Return verbatim the portion of the material below that starts at the line containing "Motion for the" and ends at its last line.
-------
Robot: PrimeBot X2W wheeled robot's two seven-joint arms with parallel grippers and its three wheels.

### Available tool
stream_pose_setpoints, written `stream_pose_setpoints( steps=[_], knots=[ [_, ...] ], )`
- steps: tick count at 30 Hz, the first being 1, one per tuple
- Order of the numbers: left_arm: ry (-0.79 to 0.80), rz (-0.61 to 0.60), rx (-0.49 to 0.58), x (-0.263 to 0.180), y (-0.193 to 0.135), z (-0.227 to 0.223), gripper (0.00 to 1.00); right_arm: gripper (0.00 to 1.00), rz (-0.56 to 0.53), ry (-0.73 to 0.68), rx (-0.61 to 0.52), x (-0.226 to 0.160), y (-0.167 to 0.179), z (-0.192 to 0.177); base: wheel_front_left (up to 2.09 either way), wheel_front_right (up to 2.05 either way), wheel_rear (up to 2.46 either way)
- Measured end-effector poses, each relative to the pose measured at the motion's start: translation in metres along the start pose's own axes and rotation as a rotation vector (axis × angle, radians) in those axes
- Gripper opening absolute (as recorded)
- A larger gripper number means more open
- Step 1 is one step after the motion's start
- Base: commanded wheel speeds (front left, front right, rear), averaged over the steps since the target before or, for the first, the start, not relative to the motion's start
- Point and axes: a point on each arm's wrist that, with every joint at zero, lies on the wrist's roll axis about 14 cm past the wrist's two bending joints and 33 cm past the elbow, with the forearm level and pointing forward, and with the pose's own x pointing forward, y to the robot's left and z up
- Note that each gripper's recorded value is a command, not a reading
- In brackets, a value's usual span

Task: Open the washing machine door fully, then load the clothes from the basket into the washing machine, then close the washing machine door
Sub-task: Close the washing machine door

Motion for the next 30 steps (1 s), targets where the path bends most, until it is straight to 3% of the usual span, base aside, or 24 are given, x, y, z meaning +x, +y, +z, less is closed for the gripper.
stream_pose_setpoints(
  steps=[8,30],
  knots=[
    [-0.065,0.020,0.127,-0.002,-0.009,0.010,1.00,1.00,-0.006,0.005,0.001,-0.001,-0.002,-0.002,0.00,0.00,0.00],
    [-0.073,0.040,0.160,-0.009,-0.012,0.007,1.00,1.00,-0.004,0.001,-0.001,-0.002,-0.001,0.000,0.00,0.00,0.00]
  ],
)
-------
SOLUTION TO THIS TASK:
Motion for the next 30 steps (1 s), targets where the path bends most, until it is straight to 3% of the usual span, base aside, or 24 are given, x, y, z meaning +x, +y, +z, less is closed for the gripper.
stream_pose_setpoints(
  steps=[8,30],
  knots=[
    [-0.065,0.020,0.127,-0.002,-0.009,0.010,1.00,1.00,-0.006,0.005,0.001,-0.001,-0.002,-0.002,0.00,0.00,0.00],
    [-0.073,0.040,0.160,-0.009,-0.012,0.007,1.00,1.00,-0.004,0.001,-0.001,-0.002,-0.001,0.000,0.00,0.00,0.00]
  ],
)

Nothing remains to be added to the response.